Search code examples
kqlazure-data-explorerkusto-explorer

Percentile Changing Day Level to Week Level || KQL || ADX || Kusto


Based on my previous post below url, I have prepared aggregate table from source raw table using materialized view.

Materialized view over materialized view || ADX || KQL || Kusto

Calculating Percentile value on raw data from my source table which is different from aggregate table.

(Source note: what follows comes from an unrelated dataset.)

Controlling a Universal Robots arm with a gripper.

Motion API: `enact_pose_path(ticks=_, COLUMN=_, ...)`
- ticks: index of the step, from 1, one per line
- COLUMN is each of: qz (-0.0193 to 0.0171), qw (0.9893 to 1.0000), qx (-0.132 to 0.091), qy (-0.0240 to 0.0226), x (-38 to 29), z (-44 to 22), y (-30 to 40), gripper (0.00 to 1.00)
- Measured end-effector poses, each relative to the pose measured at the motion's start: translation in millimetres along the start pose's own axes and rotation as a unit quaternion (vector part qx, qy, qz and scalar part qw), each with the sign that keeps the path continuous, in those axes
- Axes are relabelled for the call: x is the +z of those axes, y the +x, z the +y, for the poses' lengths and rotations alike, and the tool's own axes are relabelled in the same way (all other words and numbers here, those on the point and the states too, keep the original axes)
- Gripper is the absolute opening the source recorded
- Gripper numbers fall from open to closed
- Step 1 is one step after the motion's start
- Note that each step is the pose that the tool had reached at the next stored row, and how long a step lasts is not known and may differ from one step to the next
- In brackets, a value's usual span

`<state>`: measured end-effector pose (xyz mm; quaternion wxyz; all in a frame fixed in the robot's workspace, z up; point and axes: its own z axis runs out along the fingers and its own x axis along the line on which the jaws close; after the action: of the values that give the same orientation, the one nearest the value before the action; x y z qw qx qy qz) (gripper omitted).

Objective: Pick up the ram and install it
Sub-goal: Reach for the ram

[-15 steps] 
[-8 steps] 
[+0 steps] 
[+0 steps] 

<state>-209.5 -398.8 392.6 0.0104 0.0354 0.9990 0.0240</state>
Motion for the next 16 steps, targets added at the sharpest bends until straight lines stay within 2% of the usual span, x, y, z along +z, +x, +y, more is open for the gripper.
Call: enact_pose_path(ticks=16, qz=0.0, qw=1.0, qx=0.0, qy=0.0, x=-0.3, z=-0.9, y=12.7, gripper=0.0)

Below is percentile calculating on raw data or source table.

enter image description here

Below is percentile calculating on aggregate data which is from raw data or source table. stg01 is aggregate table in my real time scenario which is Materialized view from source table.

enter image description here

Below is code for calculating Percentile from source table

let MySourceTable = datatable(col1:int, col2:int, Value:int, EventUTCDateTime:datetime)
[
1,2,10,'2022-01-01 01:00:01',
1,2,20,'2022-01-01 02:01:01',
1,2,30,'2022-01-01 03:05:01',
1,2,40,'2022-01-02 01:30:01',
1,2,20,'2022-01-02 02:30:01',
1,2,50,'2022-01-03 07:30:01',
1,2,50,'2022-01-05 06:30:01'
];
MySourceTable
| extend EventUTCDate = bin(EventUTCDateTime,30m)
| project col1,col2,Value,EventUTCDate
| summarize RecordsCount=count(), TotalValue=sum(Value), Min=min(Value), Max=max(Value),Median=percentile(Value,50) by col1,col2
| project col1,col2, Mean=TotalValue/RecordsCount, Min, Max,Median

Below is code for calculating Percentile from aggregated table

let MySourceTable = datatable(col1:int, col2:int, Value:int, EventUTCDateTime:datetime)
[
1,2,10,'2022-01-01 01:00:01',
1,2,20,'2022-01-01 02:01:01',
1,2,30,'2022-01-01 03:05:01',
1,2,40,'2022-01-02 01:30:01',
1,2,20,'2022-01-02 02:30:01',
1,2,50,'2022-01-03 07:30:01',
1,2,50,'2022-01-05 06:30:01'
];
let stg01 = MySourceTable
| extend EventUTCDate = bin(EventUTCDateTime,1d)
| project col1,col2,Value,EventUTCDate
| summarize RecordsCount=count(), TotalValue=sum(Value), Min=min(Value), Max=max(Value),Median=percentile(Value,50) by col1,col2,EventUTCDate;
stg01
| summarize RecordsCount=sum(RecordsCount), TotalValue=sum(TotalValue),Min=min(Min), Max=max(Max),Median=percentile(Median,50) by col1,col2
| project col1,col2, Mean=TotalValue/RecordsCount, Min, Max,Median 

Need suggestions and inputs how to mitigate this issue, I want to present same percentile value from both source table and aggregate table.


Solution

  • I think you're looking for tdigest() - see using hll and tdigest. If you preserve the tdigest from the source table, you can calculate the 2nd aggregation based on that, instead of over the percentile.